A Twitter hashtag that translates to "I support the execution verdict for the terrorists" has been used to express views like, "Until the end of the Brothers in Egypt, so we can live in safety" and "Our dead are in heaven. Their dead are in hell."
What has the international reaction been like?
International condemnation, like the death sentences, came swiftly.
Human Rights Watch's Sarah Leah Whitson said, "The Minya court failed to carry out its most fundamental duty to assess the individual guilt of each defendant, violating the most basic fair trial right." Amnesty International's statement reads, "Today's mass death sentences handed down by an Egyptian court are a grotesque example of the shortcomings and the selective nature of Egypt's justice system."
UN human rights spokesman Rupert Colville said, "The mass imposition of the death penalty after a trial rife with procedural irregularities is in breach of international human rights law."
Egypt's military government has been the target of international condemnation on several occasions since Morsi's ouster. It has shown no remorse for its actions, and has not attempted to redress past excesses or alter its behavior.
Why Egypt cracking down on the Muslim Brotherhood?
Image Credit: APThe Muslim Brotherhood, founded in Egypt in 1928, has faced suppression – and sometimes violence – for much of its existence.

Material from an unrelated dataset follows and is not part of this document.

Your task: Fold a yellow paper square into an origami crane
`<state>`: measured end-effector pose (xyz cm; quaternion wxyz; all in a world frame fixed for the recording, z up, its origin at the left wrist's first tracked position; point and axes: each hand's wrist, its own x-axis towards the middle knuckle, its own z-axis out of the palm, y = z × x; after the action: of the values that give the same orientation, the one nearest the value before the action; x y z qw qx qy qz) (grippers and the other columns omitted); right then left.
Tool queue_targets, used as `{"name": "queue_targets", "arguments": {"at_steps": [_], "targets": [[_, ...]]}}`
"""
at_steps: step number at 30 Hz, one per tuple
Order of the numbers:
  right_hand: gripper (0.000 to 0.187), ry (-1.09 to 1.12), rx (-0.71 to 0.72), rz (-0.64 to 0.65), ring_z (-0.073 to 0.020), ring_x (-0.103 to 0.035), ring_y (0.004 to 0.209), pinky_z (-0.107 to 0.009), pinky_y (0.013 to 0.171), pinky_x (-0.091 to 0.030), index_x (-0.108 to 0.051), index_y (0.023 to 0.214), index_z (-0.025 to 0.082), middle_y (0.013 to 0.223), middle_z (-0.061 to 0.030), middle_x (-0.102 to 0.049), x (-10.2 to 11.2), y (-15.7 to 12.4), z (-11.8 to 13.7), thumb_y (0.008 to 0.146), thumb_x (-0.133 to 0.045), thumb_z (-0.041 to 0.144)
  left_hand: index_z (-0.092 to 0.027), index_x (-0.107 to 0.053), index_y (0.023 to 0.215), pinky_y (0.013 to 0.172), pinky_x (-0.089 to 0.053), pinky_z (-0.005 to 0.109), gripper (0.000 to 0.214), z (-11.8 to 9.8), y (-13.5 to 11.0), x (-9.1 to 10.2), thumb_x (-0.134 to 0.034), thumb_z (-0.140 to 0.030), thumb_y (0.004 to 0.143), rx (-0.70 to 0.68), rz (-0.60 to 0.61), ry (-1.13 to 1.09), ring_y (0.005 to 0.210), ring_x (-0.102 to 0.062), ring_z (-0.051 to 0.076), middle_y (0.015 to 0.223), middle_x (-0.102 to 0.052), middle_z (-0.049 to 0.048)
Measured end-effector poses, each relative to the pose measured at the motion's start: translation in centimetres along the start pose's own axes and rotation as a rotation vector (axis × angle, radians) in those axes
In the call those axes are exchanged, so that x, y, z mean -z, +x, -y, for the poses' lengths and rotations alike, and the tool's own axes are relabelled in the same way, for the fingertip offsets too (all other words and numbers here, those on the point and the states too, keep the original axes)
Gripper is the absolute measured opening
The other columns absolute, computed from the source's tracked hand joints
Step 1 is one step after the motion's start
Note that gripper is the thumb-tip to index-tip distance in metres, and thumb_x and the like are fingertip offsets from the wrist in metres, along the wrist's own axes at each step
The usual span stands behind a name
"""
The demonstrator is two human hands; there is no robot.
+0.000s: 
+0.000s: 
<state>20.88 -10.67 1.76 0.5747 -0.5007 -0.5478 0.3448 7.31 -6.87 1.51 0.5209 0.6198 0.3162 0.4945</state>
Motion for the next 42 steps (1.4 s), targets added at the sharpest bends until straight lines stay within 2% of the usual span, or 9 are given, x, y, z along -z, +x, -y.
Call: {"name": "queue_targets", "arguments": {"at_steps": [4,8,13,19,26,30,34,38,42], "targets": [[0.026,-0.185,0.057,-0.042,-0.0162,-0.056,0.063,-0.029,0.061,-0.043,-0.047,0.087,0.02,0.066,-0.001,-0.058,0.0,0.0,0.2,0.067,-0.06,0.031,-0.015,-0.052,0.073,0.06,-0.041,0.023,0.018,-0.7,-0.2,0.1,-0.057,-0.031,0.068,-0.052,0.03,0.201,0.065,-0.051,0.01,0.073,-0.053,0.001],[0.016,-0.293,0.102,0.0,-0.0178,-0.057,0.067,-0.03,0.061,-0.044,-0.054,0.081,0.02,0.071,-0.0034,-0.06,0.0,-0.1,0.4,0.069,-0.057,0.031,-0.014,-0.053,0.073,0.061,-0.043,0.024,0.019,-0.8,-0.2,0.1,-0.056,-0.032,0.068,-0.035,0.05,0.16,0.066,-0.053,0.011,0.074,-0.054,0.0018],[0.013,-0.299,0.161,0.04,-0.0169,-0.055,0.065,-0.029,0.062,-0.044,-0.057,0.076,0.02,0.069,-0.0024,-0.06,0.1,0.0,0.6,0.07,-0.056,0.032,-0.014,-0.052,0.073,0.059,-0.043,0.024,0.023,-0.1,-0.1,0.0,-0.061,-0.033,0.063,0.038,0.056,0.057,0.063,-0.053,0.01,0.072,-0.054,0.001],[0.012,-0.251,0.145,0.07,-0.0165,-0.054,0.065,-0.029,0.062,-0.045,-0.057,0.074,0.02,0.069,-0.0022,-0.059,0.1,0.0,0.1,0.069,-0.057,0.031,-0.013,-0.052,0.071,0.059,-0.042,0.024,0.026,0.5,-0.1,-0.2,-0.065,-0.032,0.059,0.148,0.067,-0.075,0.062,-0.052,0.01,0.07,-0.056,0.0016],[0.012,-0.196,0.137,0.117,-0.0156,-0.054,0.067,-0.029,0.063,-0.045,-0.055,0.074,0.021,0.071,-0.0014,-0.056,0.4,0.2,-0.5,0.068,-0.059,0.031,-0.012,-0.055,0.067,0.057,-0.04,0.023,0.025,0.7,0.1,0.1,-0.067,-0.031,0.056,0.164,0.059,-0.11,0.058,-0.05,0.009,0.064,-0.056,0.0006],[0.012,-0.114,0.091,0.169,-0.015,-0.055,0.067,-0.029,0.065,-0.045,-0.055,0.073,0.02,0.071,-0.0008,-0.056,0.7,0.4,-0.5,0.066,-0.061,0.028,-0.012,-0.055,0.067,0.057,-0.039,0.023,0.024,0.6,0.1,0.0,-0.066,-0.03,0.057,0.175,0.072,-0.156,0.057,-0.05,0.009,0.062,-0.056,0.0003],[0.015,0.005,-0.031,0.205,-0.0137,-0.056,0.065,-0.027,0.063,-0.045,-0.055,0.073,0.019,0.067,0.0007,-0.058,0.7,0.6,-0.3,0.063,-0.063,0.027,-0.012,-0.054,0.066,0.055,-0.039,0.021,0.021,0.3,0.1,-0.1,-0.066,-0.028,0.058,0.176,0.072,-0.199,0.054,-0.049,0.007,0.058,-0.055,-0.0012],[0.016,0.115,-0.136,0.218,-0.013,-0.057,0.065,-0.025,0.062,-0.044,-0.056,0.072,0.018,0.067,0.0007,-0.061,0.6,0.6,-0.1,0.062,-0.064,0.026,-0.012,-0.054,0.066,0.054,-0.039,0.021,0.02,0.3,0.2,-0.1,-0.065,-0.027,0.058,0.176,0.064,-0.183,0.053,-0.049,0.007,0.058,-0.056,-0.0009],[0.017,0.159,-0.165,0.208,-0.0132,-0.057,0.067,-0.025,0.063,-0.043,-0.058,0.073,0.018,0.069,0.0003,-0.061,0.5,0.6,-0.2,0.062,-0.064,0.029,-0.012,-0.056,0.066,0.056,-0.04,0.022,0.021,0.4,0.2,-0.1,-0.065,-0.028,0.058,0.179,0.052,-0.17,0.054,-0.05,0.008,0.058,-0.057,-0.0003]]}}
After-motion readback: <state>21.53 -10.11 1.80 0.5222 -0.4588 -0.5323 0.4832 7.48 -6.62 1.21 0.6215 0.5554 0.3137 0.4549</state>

The group has managed to thrive, and eventually former Egyptian president Hosni Mubarak gave the Islamist group some room in the political arena, and soon members became part of the government.

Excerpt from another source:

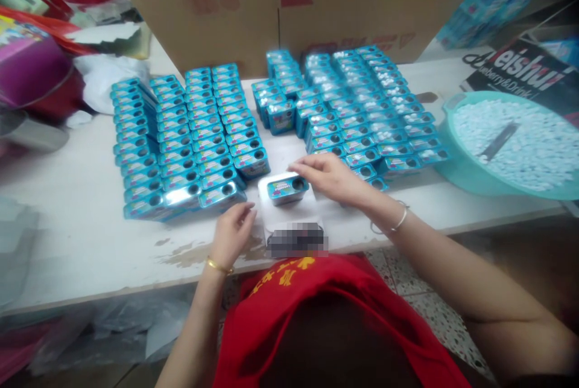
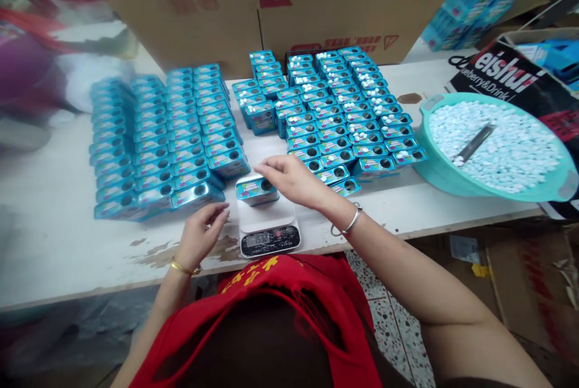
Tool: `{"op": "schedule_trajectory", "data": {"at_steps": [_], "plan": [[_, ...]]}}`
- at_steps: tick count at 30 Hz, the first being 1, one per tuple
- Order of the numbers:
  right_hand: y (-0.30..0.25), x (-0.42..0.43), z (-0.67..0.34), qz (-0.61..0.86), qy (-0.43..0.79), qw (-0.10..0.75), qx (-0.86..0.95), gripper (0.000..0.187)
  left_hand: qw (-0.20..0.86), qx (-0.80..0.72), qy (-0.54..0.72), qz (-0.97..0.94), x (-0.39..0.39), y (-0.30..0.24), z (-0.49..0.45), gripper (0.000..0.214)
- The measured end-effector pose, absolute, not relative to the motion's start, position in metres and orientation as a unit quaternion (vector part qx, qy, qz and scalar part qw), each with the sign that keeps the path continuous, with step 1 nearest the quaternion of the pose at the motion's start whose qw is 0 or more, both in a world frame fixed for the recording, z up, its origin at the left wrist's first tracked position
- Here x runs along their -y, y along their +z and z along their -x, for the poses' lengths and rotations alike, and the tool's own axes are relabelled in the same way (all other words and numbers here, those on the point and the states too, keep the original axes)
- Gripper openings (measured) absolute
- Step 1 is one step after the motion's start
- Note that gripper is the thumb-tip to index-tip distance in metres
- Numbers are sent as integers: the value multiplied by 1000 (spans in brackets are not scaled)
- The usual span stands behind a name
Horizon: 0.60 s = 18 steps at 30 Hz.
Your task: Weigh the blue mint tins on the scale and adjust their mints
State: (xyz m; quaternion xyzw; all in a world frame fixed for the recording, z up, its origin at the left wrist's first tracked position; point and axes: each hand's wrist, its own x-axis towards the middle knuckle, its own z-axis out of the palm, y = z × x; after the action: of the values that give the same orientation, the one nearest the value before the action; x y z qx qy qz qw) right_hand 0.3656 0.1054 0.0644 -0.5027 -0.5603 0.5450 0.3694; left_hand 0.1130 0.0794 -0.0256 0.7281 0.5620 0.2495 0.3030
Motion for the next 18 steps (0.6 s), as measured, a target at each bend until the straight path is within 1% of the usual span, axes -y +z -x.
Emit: {"op": "schedule_trajectory", "data": {"at_steps": [4, 5, 7, 9, 12, 15, 18], "plan": [[69, -84, -379, 453, 706, 434, 329, 22, 309, -569, 255, -718, -79, -26, -111, 30], [69, -77, -383, 438, 727, 446, 286, 20, 308, -570, 256, -717, -79, -26, -111, 30], [67, -60, -392, 425, 745, 460, 231, 22, 307, -570, 254, -719, -79, -26, -111, 30], [62, -45, -400, 438, 742, 464, 205, 25, 306, -568, 252, -721, -79, -26, -111, 30], [50, -27, -407, 488, 720, 452, 197, 22, 304, -565, 250, -725, -79, -26, -113, 30], [42, -19, -407, 512, 708, 433, 223, 21, 304, -563, 248, -727, -79, -25, -115, 29], [40, -19, -403, 514, 700, 424, 257, 24, 306, -561, 249, -728, -77, -21, -117, 27]]}}
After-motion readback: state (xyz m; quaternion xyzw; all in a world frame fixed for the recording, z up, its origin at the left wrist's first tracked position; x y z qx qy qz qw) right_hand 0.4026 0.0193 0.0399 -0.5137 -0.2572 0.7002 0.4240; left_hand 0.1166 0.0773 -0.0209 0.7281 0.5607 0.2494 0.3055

The group grew its supporter base through its social programs. Following Mubarak's ouster in 2011, the Brotherhood was officially recognized as a part of the new government. Members won almost half of the parliamentary seats, and one of their members won the presidency.
After an arguably unsuccessful year in power, mass protests against Morsi on June 30 eventually turned into a coup, and the Islamist president was arrested by Egypt's military.

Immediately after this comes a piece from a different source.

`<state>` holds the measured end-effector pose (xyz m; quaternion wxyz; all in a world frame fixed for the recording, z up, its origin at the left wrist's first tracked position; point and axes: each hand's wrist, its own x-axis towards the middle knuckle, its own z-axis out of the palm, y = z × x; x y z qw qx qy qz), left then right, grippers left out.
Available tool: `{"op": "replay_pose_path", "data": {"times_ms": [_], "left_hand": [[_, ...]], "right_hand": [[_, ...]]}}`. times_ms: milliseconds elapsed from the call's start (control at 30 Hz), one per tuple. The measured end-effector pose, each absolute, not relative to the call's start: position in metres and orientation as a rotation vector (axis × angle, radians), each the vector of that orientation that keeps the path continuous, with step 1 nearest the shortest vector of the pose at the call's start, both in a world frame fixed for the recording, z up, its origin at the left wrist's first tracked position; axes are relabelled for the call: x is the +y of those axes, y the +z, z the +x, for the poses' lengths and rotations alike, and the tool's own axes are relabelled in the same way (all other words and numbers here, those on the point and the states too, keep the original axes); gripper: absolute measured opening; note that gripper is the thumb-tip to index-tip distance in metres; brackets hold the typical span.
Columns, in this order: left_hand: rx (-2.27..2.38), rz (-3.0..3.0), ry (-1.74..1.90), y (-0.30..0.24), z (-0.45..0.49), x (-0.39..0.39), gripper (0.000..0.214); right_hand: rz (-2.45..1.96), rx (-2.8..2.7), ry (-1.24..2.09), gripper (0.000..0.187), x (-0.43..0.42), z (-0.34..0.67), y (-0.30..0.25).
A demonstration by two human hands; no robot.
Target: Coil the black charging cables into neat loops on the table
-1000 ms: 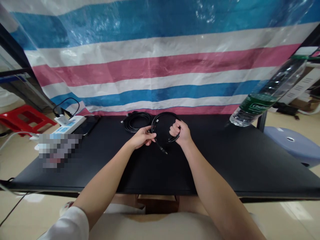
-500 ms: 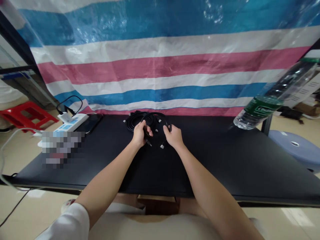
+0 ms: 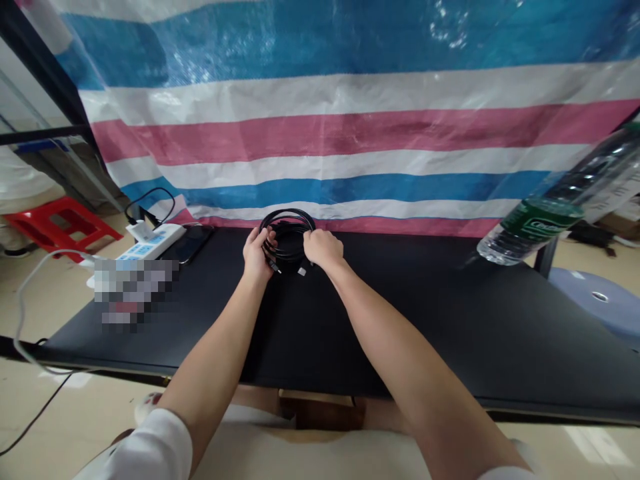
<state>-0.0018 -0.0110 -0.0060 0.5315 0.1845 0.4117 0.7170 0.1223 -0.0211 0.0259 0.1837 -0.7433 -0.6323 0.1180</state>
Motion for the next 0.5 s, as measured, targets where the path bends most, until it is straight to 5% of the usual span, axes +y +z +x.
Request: {"op": "replay_pose_path", "data": {"times_ms": [267, 400, 500], "left_hand": [[1.896, 1.223, 1.379, -0.021, -0.008, -0.012, 0.052], [2.017, 1.4, 1.118, -0.023, -0.003, -0.017, 0.052], [1.999, 1.495, 1.083, -0.024, -0.002, -0.017, 0.052]], "right_hand": [[-2.2, -1.69, 0.495, 0.04, -0.002, 0.101, 0.026], [-2.129, -1.649, 0.25, 0.047, -0.006, 0.108, 0.007], [-1.822, -1.895, 0.017, 0.031, -0.007, 0.117, -0.005]]}}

Today, the group is considered a terrorist organization in several countries, including Egypt.
The BBC has created a helpful video explaining Egypt's history of suppressing the group:
Why are these convictions such a big deal?
Most of those convicted were tried in abstentia, so the convicts may spend the rest of their lives in hiding. Also, the verdict needs to be approved by Egypt's grand mufti. If the verdict stands, lawyers are expected to appeal. So it is unclear if Egypt will go down in history as being that country that executed hundreds of its citizens after a sham trial. Nonetheless, the verdict is part of a descent into authoritarianism that arguably outdoes the days of Mubarak. Since Morsi's ouster, Egypt's government has created a state in which dissent is simply not permitted. Journalists and political activists (of the liberal as well as religious conservative bent) are killed and jailed.
The only real political threat to Egypt's "deep state" establishment of Mubarak-era elites and the all-powerful military has been the Muslim Brotherhood, an organization that once dominated Egypt's post-Mubarak parliament but is now deemed an illegal terrorist organization. The combination of death sentences given to 529 Egyptians without due legal process and the an increasing culture of distrust among Egyptians has led Egypt to becoming a mirror of the worst human rights offenders of the communist block and would-be socialist states like Qaddafi's Libya, save for any real or rhetorical concern for the country's downtrodden. This should be of concern to everyone.